| Problem |
Retype the records below from their first line through the line holding "If you could draw the outline of the black gripper, I", including both ends and no pictures.

[Items from a data source]
┌──

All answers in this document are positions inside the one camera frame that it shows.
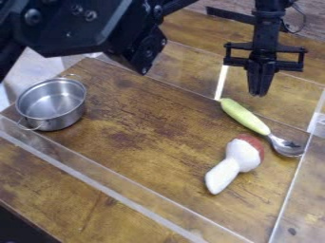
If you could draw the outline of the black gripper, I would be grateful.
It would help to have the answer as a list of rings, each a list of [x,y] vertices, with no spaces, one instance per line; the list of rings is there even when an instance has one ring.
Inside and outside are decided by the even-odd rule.
[[[263,65],[261,96],[265,96],[268,93],[276,71],[304,71],[306,54],[308,53],[304,47],[280,44],[275,51],[253,49],[253,43],[227,43],[224,47],[227,48],[224,64],[247,67],[249,92],[253,96],[260,94],[260,65]],[[249,57],[233,56],[232,51],[235,49],[249,51]],[[298,54],[299,59],[296,61],[282,61],[277,59],[279,53]]]

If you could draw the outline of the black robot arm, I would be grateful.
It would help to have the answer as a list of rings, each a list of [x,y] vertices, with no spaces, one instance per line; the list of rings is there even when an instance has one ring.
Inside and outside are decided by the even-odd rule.
[[[0,0],[0,81],[29,47],[45,57],[104,52],[146,74],[166,45],[164,18],[200,0]],[[249,15],[208,8],[208,14],[255,26],[253,41],[227,43],[249,56],[224,64],[247,70],[249,93],[265,96],[275,74],[302,71],[307,49],[279,42],[288,8],[299,0],[255,0]]]

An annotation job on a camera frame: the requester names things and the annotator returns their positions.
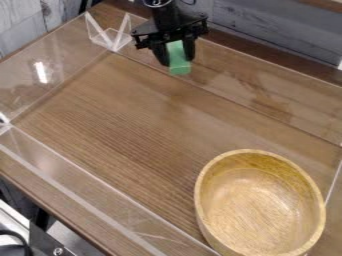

└──

| Answer to this problem |
All answers in this document are positions inside the one camera frame that it shows.
If you could draw the outline of the black gripper, I would be grateful.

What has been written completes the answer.